Compensation decisions sit at the intersection of governance, talent strategy, compliance, and stakeholder trust. Regarding compliance and taxes, the following are key areas that are critical to consider:
- Private Inurement is a prohibition against insiders benefiting from tax-exempt organization (TEO) assets or income. Violations can result in loss of TEO status and intermediate sanctions. Private Benefit applies to both insiders and outsiders and is only allowed if incidental.
- IRC 4960 Excise Tax: Under the old rule (2018–2025), Applicable Tax-Exempt Organizations (ATEOs) had to pay a 21% excise tax on remuneration over $1 million on excess parachute payments made to the top five covered employees. The new rule (effective after December 31, 2026) expands coverage to all employees ever employed by the ATEO since 2016, significantly increasing exposure. IRS Notice 2026-36, released on June 5, 2026, announced that the IRS intends to issue proposed regulations under IRC Section 4960 that will propose exceptions to the expanded definition of “covered employee” that are similar to the limited hours and non-exempt funds exceptions in the existing regulations.
- Intermediate Sanctions (IRC 4958): A 25% excise tax (200% if uncorrected) applies to excess benefits paid to disqualified persons plus 10% on knowing managers. Organizations can protect themselves by establishing a rebuttable presumption of reasonableness through proper documentation, comparable data, and independent board approval.
Stakeholder perceptions are also especially important for mission driven organizations: the Form 990 makes executive pay publicly visible to media, donors, employees, students, watchdog groups, and regulators.
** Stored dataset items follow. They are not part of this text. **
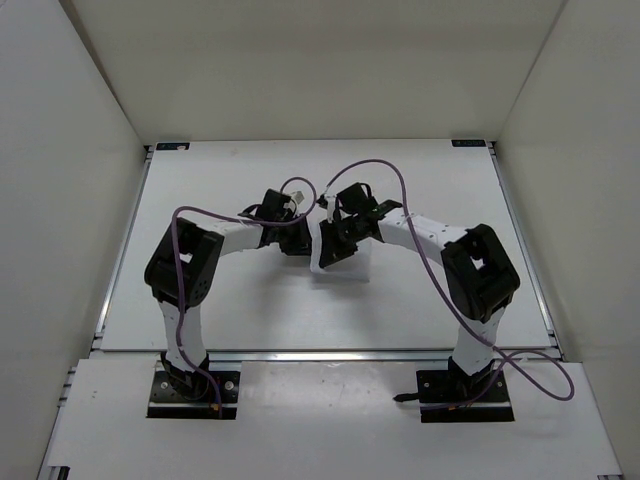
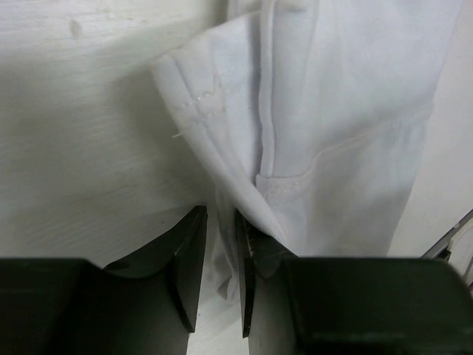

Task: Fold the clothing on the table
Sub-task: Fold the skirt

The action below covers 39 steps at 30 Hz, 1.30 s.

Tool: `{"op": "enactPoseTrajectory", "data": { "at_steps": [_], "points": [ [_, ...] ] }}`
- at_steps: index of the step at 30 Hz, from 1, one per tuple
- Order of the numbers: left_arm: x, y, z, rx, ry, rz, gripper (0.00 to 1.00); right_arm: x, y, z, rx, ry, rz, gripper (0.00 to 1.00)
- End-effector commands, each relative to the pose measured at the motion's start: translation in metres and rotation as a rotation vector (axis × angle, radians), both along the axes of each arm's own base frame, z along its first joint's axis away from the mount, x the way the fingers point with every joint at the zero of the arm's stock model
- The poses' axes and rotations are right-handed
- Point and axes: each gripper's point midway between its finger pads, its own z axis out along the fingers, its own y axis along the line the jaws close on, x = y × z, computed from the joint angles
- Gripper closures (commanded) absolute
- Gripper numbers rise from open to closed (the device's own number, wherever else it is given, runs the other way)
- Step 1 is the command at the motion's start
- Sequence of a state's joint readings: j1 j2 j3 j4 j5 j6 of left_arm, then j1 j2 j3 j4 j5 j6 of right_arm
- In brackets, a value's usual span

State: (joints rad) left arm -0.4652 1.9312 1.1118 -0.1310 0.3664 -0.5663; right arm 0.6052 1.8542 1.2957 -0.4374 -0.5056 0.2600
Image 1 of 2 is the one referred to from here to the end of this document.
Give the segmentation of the white skirt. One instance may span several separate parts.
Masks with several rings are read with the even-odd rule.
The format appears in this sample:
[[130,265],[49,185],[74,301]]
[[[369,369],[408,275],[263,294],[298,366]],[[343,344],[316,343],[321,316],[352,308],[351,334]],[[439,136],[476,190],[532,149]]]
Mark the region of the white skirt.
[[368,282],[370,280],[372,254],[372,241],[370,239],[361,242],[353,256],[328,267],[321,267],[319,262],[323,242],[320,225],[312,223],[309,231],[311,235],[310,271],[315,277],[326,281]]

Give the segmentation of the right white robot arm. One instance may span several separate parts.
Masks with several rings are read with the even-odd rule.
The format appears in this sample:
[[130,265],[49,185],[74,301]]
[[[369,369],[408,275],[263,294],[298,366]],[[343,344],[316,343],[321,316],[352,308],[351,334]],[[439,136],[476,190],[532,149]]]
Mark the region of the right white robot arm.
[[449,391],[471,400],[484,388],[506,307],[521,281],[495,231],[445,225],[409,212],[396,200],[378,202],[370,187],[355,183],[323,195],[326,216],[311,226],[311,269],[319,274],[366,278],[370,242],[403,247],[444,270],[446,304],[462,320],[449,360]]

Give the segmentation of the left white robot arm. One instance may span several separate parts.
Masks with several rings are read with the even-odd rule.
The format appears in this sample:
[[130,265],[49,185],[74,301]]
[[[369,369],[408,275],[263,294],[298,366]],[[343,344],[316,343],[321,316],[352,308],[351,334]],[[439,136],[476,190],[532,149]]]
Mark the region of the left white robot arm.
[[237,218],[214,216],[201,227],[176,214],[151,256],[144,281],[164,317],[167,340],[162,365],[174,387],[188,398],[208,389],[209,361],[204,347],[200,305],[209,294],[221,257],[277,244],[290,256],[311,253],[300,191],[269,189],[261,203]]

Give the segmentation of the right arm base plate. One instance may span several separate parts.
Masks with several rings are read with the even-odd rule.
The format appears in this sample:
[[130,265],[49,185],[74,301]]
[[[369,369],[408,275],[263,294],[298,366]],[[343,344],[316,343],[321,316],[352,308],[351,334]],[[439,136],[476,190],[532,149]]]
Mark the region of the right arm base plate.
[[504,373],[493,360],[471,376],[449,359],[446,369],[416,372],[417,391],[393,397],[419,403],[422,423],[508,423],[515,420]]

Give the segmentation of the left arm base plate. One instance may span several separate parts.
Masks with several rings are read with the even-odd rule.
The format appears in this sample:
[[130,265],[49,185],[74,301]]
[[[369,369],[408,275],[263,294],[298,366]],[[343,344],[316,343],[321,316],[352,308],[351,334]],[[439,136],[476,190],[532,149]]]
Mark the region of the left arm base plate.
[[150,388],[146,417],[150,419],[235,420],[240,393],[239,370],[211,372],[221,396],[222,408],[207,379],[189,392],[157,365]]

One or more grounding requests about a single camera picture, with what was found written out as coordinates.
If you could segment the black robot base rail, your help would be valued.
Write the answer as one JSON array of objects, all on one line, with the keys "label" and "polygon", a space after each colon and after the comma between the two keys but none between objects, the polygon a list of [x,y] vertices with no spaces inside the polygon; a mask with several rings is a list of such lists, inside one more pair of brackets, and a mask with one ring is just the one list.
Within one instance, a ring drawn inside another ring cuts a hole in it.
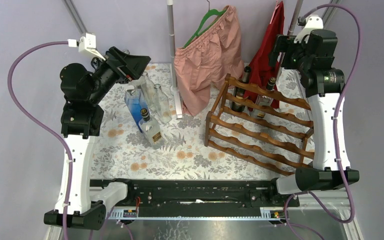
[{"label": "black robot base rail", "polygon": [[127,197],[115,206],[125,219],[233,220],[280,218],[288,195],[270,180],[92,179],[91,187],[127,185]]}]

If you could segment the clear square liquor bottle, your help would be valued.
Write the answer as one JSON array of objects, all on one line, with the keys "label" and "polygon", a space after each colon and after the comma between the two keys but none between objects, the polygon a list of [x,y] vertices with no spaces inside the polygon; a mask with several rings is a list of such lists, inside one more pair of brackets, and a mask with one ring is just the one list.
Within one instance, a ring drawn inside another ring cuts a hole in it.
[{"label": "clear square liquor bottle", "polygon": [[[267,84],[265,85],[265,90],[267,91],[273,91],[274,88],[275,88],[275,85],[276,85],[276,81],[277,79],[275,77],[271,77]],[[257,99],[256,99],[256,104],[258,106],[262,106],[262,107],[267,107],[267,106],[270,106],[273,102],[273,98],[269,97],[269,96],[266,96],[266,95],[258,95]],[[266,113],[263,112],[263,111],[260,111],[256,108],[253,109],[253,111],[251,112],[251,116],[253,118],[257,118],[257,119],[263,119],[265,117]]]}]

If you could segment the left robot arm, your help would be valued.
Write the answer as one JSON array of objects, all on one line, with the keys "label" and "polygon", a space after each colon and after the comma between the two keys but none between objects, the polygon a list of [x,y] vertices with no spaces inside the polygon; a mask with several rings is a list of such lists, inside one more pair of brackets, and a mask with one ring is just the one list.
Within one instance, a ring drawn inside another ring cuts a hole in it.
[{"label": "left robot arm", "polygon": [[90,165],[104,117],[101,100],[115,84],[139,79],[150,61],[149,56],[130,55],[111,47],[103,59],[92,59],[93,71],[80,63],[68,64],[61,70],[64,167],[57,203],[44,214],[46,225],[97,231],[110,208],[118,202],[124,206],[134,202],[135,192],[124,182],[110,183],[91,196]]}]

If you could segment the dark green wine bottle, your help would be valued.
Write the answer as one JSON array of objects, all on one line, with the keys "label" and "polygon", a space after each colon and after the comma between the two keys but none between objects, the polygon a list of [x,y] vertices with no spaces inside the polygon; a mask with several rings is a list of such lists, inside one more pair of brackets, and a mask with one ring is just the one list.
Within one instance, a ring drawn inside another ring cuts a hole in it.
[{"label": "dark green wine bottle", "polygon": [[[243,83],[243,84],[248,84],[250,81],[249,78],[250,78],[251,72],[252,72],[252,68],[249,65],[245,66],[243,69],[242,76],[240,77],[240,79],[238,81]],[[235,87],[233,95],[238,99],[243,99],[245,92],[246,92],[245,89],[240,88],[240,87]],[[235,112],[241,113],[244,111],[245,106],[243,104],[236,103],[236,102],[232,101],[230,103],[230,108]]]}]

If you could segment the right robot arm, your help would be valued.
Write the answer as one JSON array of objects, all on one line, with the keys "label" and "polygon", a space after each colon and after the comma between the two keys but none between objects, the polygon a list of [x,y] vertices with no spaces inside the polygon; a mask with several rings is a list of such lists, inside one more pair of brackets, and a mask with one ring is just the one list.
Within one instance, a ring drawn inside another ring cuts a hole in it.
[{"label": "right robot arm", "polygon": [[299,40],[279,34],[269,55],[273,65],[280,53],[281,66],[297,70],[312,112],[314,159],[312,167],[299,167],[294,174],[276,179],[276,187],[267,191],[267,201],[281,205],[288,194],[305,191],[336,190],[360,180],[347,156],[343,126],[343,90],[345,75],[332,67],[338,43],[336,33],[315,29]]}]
For this reason, it is not enough for compensation to be merely reasonable. It must be supported by an appropriate process, credible data, and well-documented decision-making.
For the broad employee group, we encouraged leaders to think beyond cash compensation alone. Compensation is best viewed within the total “rewards of work” framework, including direct pay (salary, incentives, merit), indirect pay (benefits, perquisites), work content (variety, challenge, autonomy), career (advancement, training, work-life balance), and affiliation (organizational commitment and work environment).
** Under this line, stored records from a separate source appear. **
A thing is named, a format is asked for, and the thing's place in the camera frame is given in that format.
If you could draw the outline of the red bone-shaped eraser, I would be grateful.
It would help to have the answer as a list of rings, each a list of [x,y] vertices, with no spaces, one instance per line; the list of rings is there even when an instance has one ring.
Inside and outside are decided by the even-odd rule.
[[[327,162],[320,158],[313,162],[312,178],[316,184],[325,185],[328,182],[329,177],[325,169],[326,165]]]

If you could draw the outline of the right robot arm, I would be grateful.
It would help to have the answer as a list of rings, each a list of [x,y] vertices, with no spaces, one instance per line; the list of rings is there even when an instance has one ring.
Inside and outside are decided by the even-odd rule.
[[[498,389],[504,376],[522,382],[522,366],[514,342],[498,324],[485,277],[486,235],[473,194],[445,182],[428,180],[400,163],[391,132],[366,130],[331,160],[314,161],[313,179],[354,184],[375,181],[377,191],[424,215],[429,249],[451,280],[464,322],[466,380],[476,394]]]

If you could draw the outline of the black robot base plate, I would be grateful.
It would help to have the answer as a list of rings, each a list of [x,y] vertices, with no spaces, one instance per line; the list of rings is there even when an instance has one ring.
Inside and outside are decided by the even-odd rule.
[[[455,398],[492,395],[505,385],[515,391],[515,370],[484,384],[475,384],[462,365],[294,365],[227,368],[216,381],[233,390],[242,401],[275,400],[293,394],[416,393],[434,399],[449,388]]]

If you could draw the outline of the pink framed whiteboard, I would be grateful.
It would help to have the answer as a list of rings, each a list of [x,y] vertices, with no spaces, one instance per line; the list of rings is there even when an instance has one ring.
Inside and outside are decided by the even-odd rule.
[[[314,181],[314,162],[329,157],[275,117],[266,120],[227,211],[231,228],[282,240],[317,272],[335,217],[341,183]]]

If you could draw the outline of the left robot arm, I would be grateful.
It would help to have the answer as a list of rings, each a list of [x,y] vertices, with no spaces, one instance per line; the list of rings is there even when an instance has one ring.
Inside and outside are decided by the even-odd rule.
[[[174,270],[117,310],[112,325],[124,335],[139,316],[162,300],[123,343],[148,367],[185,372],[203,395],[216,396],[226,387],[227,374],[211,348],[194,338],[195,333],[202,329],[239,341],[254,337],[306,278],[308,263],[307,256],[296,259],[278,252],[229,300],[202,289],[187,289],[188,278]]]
One example we shared during the webinar involved a small private college facing a familiar but complex question: how to reward a successful president in a way that reflected performance, aligned with market practice, and stood up to scrutiny. The issue was not simply whether the individual had earned the compensation package. It was whether the organization could support that decision through a disciplined, well-documented approach while also being mindful of the costs. In this case, the work involved peer benchmarking, review of comparable institutions, analysis of compensation structure, and careful documentation of the rationale behind the package design. The outcome was a more supportable compensation strategy that strengthened the institution’s position with key stakeholders and reduced meaningful excise-tax exposure. A key takeaway for nonprofit leaders is that when compensation becomes highly visible or technically complex, thoughtful planning can reduce risk and support better long-term outcomes rather than merely reactive decision-making.
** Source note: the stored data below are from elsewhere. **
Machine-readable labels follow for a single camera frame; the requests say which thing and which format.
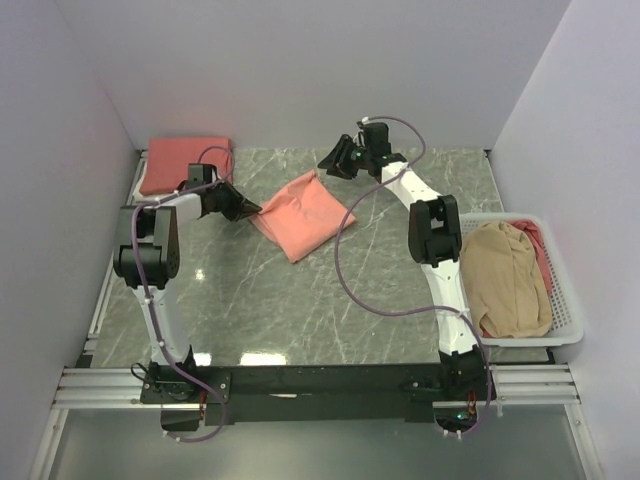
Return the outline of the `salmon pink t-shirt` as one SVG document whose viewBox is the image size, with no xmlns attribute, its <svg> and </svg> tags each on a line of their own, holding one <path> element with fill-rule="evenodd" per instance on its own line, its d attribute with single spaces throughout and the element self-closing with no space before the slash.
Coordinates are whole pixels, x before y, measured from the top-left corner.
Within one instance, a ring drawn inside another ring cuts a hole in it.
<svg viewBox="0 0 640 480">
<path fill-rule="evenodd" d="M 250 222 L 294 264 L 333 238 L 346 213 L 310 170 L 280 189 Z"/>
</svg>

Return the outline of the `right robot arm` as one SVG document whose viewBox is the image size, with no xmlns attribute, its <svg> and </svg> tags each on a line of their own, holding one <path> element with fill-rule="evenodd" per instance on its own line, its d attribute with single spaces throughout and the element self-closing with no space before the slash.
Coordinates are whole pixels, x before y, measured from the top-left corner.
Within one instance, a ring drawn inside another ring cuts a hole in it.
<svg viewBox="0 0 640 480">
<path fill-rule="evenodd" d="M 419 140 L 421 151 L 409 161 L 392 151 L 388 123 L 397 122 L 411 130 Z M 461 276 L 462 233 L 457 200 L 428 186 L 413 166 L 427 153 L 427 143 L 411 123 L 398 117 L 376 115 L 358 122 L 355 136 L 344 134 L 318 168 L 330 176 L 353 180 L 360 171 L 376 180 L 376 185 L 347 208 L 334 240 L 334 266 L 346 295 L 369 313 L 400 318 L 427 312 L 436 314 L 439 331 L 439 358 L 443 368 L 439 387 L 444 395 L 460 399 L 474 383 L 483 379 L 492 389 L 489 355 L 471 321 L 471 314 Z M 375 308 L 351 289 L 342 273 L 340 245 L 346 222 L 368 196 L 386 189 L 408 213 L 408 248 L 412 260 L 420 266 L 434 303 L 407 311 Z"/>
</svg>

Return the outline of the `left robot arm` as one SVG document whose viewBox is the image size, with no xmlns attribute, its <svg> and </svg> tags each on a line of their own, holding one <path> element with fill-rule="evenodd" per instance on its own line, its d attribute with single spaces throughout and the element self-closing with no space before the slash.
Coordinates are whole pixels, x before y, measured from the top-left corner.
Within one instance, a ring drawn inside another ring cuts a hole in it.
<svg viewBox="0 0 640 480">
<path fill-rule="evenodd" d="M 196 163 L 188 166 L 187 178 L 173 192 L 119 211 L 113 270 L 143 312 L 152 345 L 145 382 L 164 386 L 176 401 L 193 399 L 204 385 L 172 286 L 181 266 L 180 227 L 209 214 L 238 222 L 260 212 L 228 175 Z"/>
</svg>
If there is one practical takeaway to leave with nonprofit leaders, it is this: not every compensation issue requires outside support, but some clearly do. Organizations should consider seeking additional guidance when preparing for a leadership transition, reviewing executive compensation, recruiting talent from the for-profit sector, addressing retention or pay equity concerns, evaluating incentive or deferred compensation arrangements, or responding to board, donor, auditor, or public scrutiny.
A review of compensation can also be important when structures have evolved informally over time and may no longer reflect the organization’s complexity, risk profile, or talent needs. In those situations, external perspectives can help leaders pressure test assumptions, document decisions appropriately, and move forward with greater confidence. For nonprofit organizations trying to balance mission, stewardship, and competitiveness, that kind of disciplined support can be particularly helpful.